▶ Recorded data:
——————————

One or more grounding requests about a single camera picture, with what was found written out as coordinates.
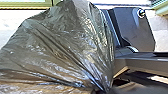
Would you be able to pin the dark plastic trash bag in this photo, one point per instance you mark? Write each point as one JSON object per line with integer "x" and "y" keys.
{"x": 60, "y": 50}

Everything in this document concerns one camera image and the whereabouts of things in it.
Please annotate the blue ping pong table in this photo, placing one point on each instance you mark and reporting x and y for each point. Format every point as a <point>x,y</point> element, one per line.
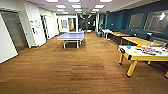
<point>70,36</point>

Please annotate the yellow air hockey table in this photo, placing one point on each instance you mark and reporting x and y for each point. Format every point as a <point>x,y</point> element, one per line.
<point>143,55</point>

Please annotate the small white table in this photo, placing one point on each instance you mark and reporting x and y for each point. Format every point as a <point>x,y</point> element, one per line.
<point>106,31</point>

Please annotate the glass door dark frame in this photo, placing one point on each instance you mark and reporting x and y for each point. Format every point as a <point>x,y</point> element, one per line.
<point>15,31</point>

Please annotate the green bowl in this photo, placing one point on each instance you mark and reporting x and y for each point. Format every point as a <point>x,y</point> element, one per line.
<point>135,51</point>

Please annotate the large interior window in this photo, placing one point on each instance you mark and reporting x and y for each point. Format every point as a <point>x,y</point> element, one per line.
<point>136,21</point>
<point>156,21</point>

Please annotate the rectangular ceiling light panel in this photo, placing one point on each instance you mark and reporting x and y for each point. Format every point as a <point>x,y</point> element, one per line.
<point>74,0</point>
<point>76,6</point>
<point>51,0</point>
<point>61,6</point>
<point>99,6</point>
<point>106,0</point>

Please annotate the colourful toy pile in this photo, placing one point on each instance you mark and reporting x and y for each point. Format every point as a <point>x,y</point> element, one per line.
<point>150,50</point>

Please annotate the white paper wall notice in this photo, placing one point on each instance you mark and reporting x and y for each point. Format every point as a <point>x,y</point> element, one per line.
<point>37,24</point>

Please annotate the grey waste bin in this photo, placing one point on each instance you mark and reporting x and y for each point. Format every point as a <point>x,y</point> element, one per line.
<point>99,34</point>

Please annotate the blue bowl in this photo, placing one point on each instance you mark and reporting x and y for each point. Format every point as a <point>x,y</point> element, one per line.
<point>128,47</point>

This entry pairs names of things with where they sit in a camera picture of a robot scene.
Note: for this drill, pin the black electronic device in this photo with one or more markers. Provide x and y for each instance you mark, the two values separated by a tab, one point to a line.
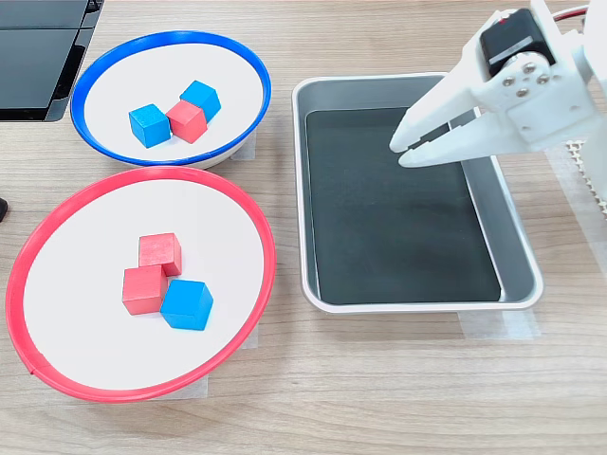
33	66

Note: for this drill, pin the pale perforated plate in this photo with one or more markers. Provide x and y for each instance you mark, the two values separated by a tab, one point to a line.
579	158

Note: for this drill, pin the small black object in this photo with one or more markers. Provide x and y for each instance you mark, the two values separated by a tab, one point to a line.
3	211

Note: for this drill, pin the steel tray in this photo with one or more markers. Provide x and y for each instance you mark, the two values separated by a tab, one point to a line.
512	237

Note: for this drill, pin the red cube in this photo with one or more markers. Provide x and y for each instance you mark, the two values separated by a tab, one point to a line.
142	289
159	249
185	121

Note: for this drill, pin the blue-rimmed white plate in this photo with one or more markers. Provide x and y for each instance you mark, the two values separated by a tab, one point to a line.
142	76

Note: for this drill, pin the black mat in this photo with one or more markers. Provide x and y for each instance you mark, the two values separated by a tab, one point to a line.
389	227

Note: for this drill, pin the clear tape strip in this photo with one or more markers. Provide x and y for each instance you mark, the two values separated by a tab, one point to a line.
246	149
502	324
251	339
189	391

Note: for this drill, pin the blue cube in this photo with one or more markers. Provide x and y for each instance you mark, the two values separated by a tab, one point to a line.
185	303
149	125
201	95

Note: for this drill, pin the red-rimmed white plate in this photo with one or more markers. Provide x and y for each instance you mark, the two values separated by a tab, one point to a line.
95	332

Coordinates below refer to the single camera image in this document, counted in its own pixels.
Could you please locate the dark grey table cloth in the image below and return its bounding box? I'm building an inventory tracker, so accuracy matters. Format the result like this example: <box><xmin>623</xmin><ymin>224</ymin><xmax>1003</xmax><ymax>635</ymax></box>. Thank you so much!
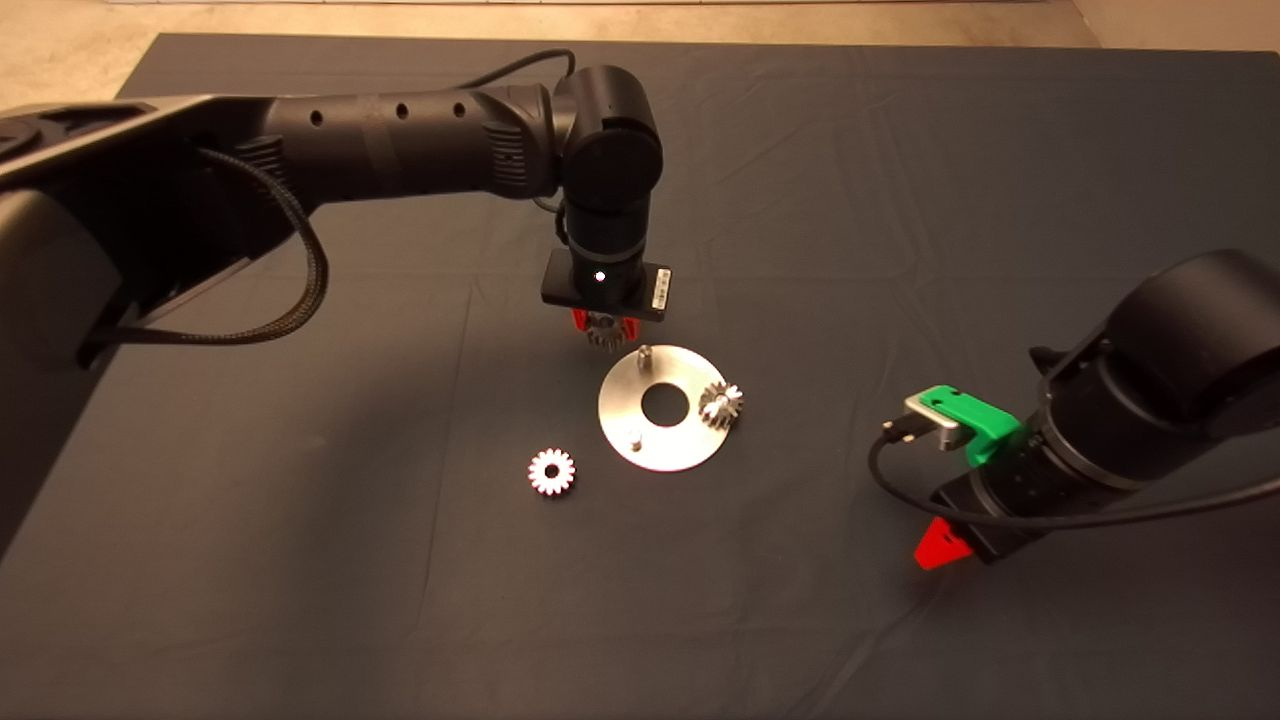
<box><xmin>45</xmin><ymin>32</ymin><xmax>1280</xmax><ymax>720</ymax></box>

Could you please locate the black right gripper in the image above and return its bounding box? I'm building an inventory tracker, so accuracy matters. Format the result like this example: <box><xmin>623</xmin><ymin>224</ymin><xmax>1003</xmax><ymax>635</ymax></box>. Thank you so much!
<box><xmin>913</xmin><ymin>465</ymin><xmax>1051</xmax><ymax>571</ymax></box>

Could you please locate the black left camera cable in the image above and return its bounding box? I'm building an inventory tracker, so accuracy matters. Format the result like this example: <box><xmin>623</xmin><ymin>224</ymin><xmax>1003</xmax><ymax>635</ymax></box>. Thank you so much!
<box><xmin>465</xmin><ymin>48</ymin><xmax>579</xmax><ymax>91</ymax></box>

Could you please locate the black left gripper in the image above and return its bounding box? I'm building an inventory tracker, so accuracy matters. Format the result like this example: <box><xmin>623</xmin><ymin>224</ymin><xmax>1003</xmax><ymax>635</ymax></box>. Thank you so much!
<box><xmin>540</xmin><ymin>250</ymin><xmax>673</xmax><ymax>343</ymax></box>

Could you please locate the green right camera mount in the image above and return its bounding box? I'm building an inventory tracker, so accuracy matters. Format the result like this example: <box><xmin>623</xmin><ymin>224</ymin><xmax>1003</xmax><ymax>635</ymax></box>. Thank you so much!
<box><xmin>920</xmin><ymin>385</ymin><xmax>1023</xmax><ymax>466</ymax></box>

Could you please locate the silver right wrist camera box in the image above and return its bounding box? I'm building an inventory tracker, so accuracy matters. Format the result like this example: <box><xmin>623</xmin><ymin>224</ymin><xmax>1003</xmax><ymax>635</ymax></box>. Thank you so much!
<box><xmin>905</xmin><ymin>393</ymin><xmax>966</xmax><ymax>453</ymax></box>

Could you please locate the round metal carrier plate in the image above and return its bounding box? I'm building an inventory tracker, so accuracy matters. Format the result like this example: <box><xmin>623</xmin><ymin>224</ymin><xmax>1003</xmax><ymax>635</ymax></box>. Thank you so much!
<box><xmin>598</xmin><ymin>345</ymin><xmax>731</xmax><ymax>473</ymax></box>

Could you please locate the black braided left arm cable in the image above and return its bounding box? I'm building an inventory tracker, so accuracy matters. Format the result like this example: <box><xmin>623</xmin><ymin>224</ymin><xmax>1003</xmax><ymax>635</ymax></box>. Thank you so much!
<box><xmin>90</xmin><ymin>150</ymin><xmax>331</xmax><ymax>346</ymax></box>

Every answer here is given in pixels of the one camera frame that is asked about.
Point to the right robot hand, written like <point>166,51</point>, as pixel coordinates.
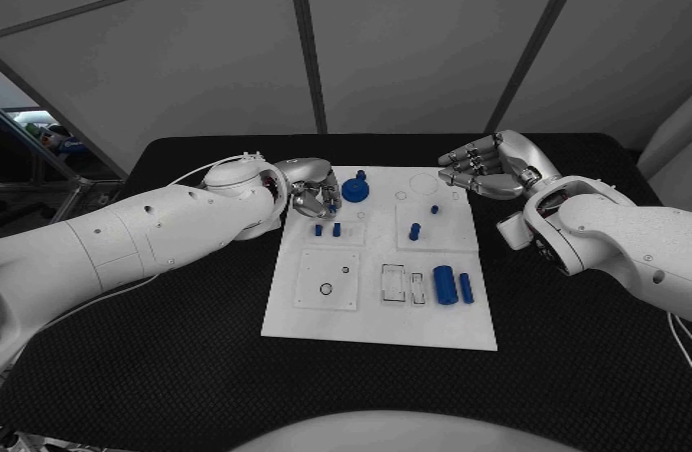
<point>497,170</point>

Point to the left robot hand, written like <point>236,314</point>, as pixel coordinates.
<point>310,182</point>

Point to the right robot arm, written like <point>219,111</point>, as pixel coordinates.
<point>610,230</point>

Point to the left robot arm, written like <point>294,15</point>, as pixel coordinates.
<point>134,230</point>

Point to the white task board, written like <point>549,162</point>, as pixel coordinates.
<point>378,260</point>

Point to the blue gear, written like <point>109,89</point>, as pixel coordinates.
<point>354,188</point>

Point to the thin blue cylinder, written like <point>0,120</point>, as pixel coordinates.
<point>465,288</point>

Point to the thick blue cylinder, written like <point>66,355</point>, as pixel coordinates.
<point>445,285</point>

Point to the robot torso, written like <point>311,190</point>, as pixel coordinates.
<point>411,431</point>

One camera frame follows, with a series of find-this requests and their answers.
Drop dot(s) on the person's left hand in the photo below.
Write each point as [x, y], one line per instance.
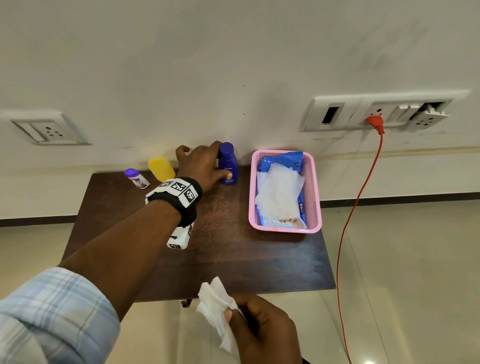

——————————

▶ Task item: Write out the entries again word for word. Do not include the pictures.

▶ Exercise solution:
One or more grounding requests about a single camera picture, with what was found written out as coordinates.
Would you be able to pin the dark plastic trash bag in this photo, one point per instance you mark? Write each point as one JSON object per line with integer "x" and "y" keys.
{"x": 60, "y": 50}

Everything in this document concerns one camera image and the whereabouts of things in it.
Please annotate the blue ping pong table in this photo, placing one point on each instance you mark and reporting x and y for each point. Format every point as a <point>x,y</point> element, one per line.
<point>70,36</point>

Please annotate the yellow air hockey table in this photo, placing one point on each instance you mark and reporting x and y for each point. Format every point as a <point>x,y</point> element, one per line.
<point>143,55</point>

Please annotate the small white table in this photo, placing one point on each instance you mark and reporting x and y for each point. Format every point as a <point>x,y</point> element, one per line.
<point>106,31</point>

Please annotate the glass door dark frame in this photo, placing one point on each instance you mark and reporting x and y for each point. Format every point as a <point>x,y</point> element, one per line.
<point>15,31</point>

Please annotate the green bowl in this photo, placing one point on each instance you mark and reporting x and y for each point. Format every point as a <point>x,y</point> element, one per line.
<point>135,51</point>

Please annotate the large interior window in this photo, placing one point on each instance you mark and reporting x and y for each point. Format every point as a <point>x,y</point> element, one per line.
<point>136,21</point>
<point>156,21</point>

Please annotate the rectangular ceiling light panel in this photo, placing one point on each instance you mark and reporting x and y for each point. Format every point as a <point>x,y</point> element, one per line.
<point>74,0</point>
<point>76,6</point>
<point>51,0</point>
<point>61,6</point>
<point>99,6</point>
<point>106,0</point>

Please annotate the colourful toy pile in this photo, placing one point on each instance you mark and reporting x and y for each point. Format every point as a <point>x,y</point> element, one per line.
<point>150,50</point>

Please annotate the white paper wall notice in this photo, placing one point on each instance you mark and reporting x and y for each point. Format every point as a <point>x,y</point> element, one per line.
<point>37,24</point>

Please annotate the grey waste bin in this photo, placing one point on each instance you mark and reporting x and y for each point. Format every point as a <point>x,y</point> element, one per line.
<point>99,34</point>

Please annotate the blue bowl in this photo, placing one point on each instance you mark and reporting x and y for each point. Format every point as a <point>x,y</point> element, one per line.
<point>128,47</point>

This entry pairs names of things with where they sit in a camera picture of a robot scene.
Note: for this drill, pin the black electronic device in this photo with one or more markers. Provide x and y for each instance you mark, the two values separated by a tab, one point to a line.
33	66

Note: for this drill, pin the pale perforated plate in this photo with one or more markers. Provide x and y for each instance you mark, the two values separated by a tab, one point to a line.
579	158

Note: for this drill, pin the small black object in this photo with one or more markers. Provide x and y for each instance you mark, the two values separated by a tab, one point to a line.
3	211

Note: for this drill, pin the steel tray in this photo with one or more markers. Provide x and y for each instance you mark, the two values separated by a tab, one point to a line.
512	237

Note: for this drill, pin the red cube in this photo with one or more markers. Provide x and y for each instance you mark, the two values separated by a tab, one point to a line.
142	289
159	249
185	121

Note: for this drill, pin the blue-rimmed white plate in this photo with one or more markers. Provide x and y for each instance you mark, the two values separated by a tab, one point to a line.
142	76

Note: for this drill, pin the black mat in this photo with one or more markers. Provide x and y for each instance you mark, the two values separated by a tab, one point to a line.
389	227

Note: for this drill, pin the clear tape strip in this photo with one or more markers. Provide x and y for each instance you mark, the two values separated by a tab, one point to a line.
246	149
502	324
251	339
189	391

Note: for this drill, pin the blue cube in this photo with one or more markers. Provide x and y for each instance you mark, the two values separated by a tab, one point to a line.
185	303
149	125
201	95

Note: for this drill, pin the red-rimmed white plate in this photo with one or more markers. Provide x and y for each instance you mark, the two values separated by a tab, one point to a line.
95	332

Coordinates below refer to the single camera image in this document, counted in its own pixels.
Could you please locate the dark grey table cloth in the image below and return its bounding box? I'm building an inventory tracker, so accuracy matters. Format the result like this example: <box><xmin>623</xmin><ymin>224</ymin><xmax>1003</xmax><ymax>635</ymax></box>. Thank you so much!
<box><xmin>45</xmin><ymin>32</ymin><xmax>1280</xmax><ymax>720</ymax></box>

Could you please locate the black right gripper in the image above and return its bounding box? I'm building an inventory tracker, so accuracy matters. Format the result like this example: <box><xmin>623</xmin><ymin>224</ymin><xmax>1003</xmax><ymax>635</ymax></box>. Thank you so much!
<box><xmin>913</xmin><ymin>465</ymin><xmax>1051</xmax><ymax>571</ymax></box>

Could you please locate the black left camera cable in the image above and return its bounding box? I'm building an inventory tracker, so accuracy matters. Format the result like this example: <box><xmin>623</xmin><ymin>224</ymin><xmax>1003</xmax><ymax>635</ymax></box>. Thank you so much!
<box><xmin>465</xmin><ymin>48</ymin><xmax>579</xmax><ymax>91</ymax></box>

Could you please locate the black left gripper in the image above and return its bounding box? I'm building an inventory tracker, so accuracy matters. Format the result like this example: <box><xmin>623</xmin><ymin>224</ymin><xmax>1003</xmax><ymax>635</ymax></box>. Thank you so much!
<box><xmin>540</xmin><ymin>250</ymin><xmax>673</xmax><ymax>343</ymax></box>

Could you please locate the green right camera mount in the image above and return its bounding box? I'm building an inventory tracker, so accuracy matters. Format the result like this example: <box><xmin>623</xmin><ymin>224</ymin><xmax>1003</xmax><ymax>635</ymax></box>. Thank you so much!
<box><xmin>920</xmin><ymin>385</ymin><xmax>1023</xmax><ymax>466</ymax></box>

Could you please locate the silver right wrist camera box in the image above and return its bounding box? I'm building an inventory tracker, so accuracy matters. Format the result like this example: <box><xmin>623</xmin><ymin>224</ymin><xmax>1003</xmax><ymax>635</ymax></box>. Thank you so much!
<box><xmin>905</xmin><ymin>393</ymin><xmax>966</xmax><ymax>453</ymax></box>

Could you please locate the round metal carrier plate in the image above and return its bounding box? I'm building an inventory tracker, so accuracy matters. Format the result like this example: <box><xmin>623</xmin><ymin>224</ymin><xmax>1003</xmax><ymax>635</ymax></box>. Thank you so much!
<box><xmin>598</xmin><ymin>345</ymin><xmax>731</xmax><ymax>473</ymax></box>

Could you please locate the black braided left arm cable in the image above and return its bounding box? I'm building an inventory tracker, so accuracy matters. Format the result like this example: <box><xmin>623</xmin><ymin>224</ymin><xmax>1003</xmax><ymax>635</ymax></box>. Thank you so much!
<box><xmin>90</xmin><ymin>150</ymin><xmax>331</xmax><ymax>346</ymax></box>

Every answer here is given in pixels of the one camera frame that is asked about.
Point to the right robot hand, written like <point>166,51</point>, as pixel coordinates.
<point>497,170</point>

Point to the left robot hand, written like <point>236,314</point>, as pixel coordinates.
<point>310,182</point>

Point to the right robot arm, written like <point>219,111</point>, as pixel coordinates.
<point>610,230</point>

Point to the left robot arm, written like <point>294,15</point>, as pixel coordinates.
<point>134,230</point>

Point to the white task board, written like <point>549,162</point>, as pixel coordinates.
<point>378,260</point>

Point to the blue gear, written like <point>109,89</point>, as pixel coordinates.
<point>354,188</point>

Point to the thin blue cylinder, written like <point>0,120</point>, as pixel coordinates.
<point>465,288</point>

Point to the thick blue cylinder, written like <point>66,355</point>, as pixel coordinates.
<point>445,285</point>

Point to the robot torso, written like <point>311,190</point>, as pixel coordinates.
<point>411,431</point>

One camera frame follows, with a series of find-this requests and their answers.
Drop dot(s) on the person's left hand in the photo below.
Write each point as [x, y], one line per instance.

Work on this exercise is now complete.